In a message dated 6/26/2007 4:29:44 PM Eastern Daylight Time,
tgeorgescu at home.nl writes:

could not understand reading it if Orwell was pro or against
totalitarianism, for I saw in his book reasons to support both the thesis
and the anti-thesis. He is anti-totalitarian in the literal meaning of
what’s written there and in the sketch of the plot, but in the subtext he
cultivates a deep understanding for the motivations of the totalitarian
politicians.

Try reading his *Homage to Catalonia* for the ground to his view. Also, be it
noted that Totalitarian regimes begin with direct democracy and end without
it. Direct democacy stands in contrast to mediated democacy and which is not
democracy at all if only a minor in part, e.g., the republic, e.g., The USA with
its balance of powers:
The Executive, The Court, The Congress, the democratic vote. The Greeks early
on realized that pure or direct democracy leads to the tyrant voted in by the
rabble at the agora.
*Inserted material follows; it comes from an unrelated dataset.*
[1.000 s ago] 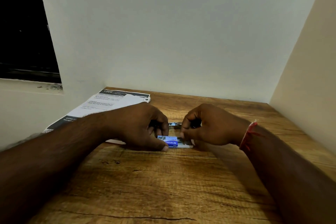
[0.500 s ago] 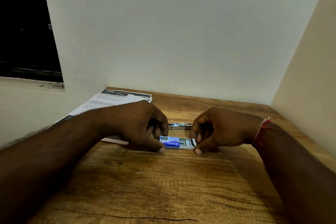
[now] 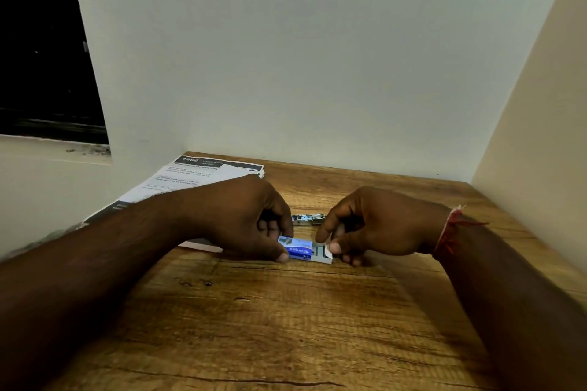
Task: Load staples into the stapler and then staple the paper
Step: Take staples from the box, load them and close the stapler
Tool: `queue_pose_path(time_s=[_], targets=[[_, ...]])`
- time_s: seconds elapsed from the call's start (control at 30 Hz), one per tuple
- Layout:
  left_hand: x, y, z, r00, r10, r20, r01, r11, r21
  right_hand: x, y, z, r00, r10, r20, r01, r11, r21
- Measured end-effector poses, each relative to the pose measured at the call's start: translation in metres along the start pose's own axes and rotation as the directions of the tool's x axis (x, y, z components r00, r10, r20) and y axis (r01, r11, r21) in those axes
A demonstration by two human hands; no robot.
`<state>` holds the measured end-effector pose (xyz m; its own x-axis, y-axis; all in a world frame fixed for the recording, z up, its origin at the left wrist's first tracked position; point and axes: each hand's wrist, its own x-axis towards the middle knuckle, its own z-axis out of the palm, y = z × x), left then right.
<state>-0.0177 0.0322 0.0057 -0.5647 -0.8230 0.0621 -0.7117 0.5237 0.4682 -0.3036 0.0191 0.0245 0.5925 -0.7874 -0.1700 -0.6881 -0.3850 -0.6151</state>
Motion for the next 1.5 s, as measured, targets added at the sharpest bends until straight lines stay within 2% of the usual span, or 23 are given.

In the modern case a pure democacy would give totalistic
rule to large urban centers with dense population. The resutl would be the
enslavement of the rural areas to the effect that the nation would starve to
death. Greece and then Rome understood this early on. The great example of such
catastrophe were the Europepan Middle Ages or Dark ages where faminine and
great epidemics were the rule until dasein gave rise to the Renovatio.